You need an account to login to lab cluster to use various software and perform calcualtions. We can no longer log in remotely using password. SSH key is required. You have to come to the lab to do the below in person. If not, ask admin to do it for you. Once you receivd an account and temp password, log in at any workstation in the lab, and set up your ssh key:

cd ~
ssh-keygen -t rsa -b 4096 (then hit enter all the way)
cd .ssh 
cat id_rsa.pub >> authorized_keys
chmod 600  authorized_keys

Then "ssh bme-nova”. Use "passwd" to update your password to something very secure. The bare command is sufficient; prompts will open up for old and new passwords. Your changes will be propagated to all nodes automatically. 
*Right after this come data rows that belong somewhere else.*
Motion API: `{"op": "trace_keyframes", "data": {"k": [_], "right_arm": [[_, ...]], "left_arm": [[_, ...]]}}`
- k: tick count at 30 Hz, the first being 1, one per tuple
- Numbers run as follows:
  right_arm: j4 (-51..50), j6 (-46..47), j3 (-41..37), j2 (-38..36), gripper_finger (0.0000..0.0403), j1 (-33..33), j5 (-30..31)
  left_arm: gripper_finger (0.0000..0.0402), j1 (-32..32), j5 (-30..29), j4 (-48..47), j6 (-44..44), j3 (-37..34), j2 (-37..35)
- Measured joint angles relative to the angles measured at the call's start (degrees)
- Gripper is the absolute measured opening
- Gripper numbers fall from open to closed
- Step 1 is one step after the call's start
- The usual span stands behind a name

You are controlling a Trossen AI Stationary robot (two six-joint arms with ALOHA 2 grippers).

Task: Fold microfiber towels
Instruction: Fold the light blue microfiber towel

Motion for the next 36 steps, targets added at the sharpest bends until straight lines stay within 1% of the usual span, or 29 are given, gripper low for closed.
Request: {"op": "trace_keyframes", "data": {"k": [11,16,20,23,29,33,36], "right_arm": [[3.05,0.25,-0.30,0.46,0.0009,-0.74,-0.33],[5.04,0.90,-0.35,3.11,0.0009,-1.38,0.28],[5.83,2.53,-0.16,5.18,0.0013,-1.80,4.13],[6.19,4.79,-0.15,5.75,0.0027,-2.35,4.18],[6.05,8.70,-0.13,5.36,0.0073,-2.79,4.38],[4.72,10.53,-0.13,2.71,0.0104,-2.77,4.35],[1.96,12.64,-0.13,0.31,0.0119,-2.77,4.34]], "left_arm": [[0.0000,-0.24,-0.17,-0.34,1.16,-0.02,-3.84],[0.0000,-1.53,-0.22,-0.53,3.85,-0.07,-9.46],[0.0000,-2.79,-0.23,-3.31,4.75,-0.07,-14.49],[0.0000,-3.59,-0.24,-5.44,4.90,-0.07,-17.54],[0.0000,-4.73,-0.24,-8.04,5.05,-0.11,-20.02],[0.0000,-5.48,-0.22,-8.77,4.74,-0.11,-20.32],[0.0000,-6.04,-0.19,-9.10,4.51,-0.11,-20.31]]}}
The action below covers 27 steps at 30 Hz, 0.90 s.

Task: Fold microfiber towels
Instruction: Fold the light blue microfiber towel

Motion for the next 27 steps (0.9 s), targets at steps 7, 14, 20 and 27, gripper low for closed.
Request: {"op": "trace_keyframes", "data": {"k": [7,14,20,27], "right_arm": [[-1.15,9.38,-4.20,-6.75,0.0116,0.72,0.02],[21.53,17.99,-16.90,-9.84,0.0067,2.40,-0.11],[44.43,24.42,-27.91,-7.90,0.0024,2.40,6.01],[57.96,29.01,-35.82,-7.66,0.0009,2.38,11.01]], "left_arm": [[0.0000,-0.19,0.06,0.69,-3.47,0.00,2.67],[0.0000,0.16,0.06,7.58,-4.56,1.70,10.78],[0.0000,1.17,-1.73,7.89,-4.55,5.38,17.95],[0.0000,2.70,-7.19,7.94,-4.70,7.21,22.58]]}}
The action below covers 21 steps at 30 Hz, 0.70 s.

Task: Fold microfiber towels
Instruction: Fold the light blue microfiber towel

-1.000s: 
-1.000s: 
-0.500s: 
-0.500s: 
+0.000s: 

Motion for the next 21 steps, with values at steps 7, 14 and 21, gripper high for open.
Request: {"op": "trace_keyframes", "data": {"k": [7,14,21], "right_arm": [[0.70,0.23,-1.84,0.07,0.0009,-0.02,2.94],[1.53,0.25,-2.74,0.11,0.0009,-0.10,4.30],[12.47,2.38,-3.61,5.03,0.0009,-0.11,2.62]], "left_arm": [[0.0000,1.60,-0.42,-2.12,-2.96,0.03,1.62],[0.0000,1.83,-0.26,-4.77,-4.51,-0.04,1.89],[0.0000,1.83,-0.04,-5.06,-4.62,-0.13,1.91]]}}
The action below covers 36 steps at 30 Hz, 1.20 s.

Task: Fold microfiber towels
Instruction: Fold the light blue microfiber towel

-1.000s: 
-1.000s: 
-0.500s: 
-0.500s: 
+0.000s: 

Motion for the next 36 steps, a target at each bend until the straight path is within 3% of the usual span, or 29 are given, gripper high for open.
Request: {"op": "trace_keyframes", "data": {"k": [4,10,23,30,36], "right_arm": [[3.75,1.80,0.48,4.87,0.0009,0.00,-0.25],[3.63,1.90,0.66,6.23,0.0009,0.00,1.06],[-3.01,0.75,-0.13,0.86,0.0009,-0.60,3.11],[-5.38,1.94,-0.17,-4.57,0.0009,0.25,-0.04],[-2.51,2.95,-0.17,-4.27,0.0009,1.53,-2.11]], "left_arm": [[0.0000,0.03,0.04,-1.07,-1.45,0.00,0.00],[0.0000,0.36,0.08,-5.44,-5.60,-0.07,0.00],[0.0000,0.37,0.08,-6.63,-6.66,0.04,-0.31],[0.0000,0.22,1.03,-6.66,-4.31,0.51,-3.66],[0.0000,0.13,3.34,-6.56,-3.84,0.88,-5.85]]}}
After you have logged into nova, obtain a list of all known nodes (hostnames, https://github.com/bdw2292/Ren-Lab-Daemon/blob/main/nodes.txt) and ssh from nova to each node. There will be a prompt that opens asking if you would like to add that hostname to list of known hosts, just type yes for each prompt.

login from your laptop on and off campus

You will need a ssh client to remote log into our computer cluster. If you use Mac or Linux, ssh client is built-in (via terminal). If you use Windows, you can install ssh clients like mobaxterm https://mobaxterm.mobatek.net/, Windows subsystem for linux (ubutu/Debian etc), or cygwin. After finishing the step above "login", you can create ssh keys (private and public pair) on your laptop and append the pub key from your laptop to "autheorized_keys" on lab workstation in your .ssh folder. Again, if you can not come to lab in person, send us the public key (via link to clound drive, not explicitly in email) and we will append for you.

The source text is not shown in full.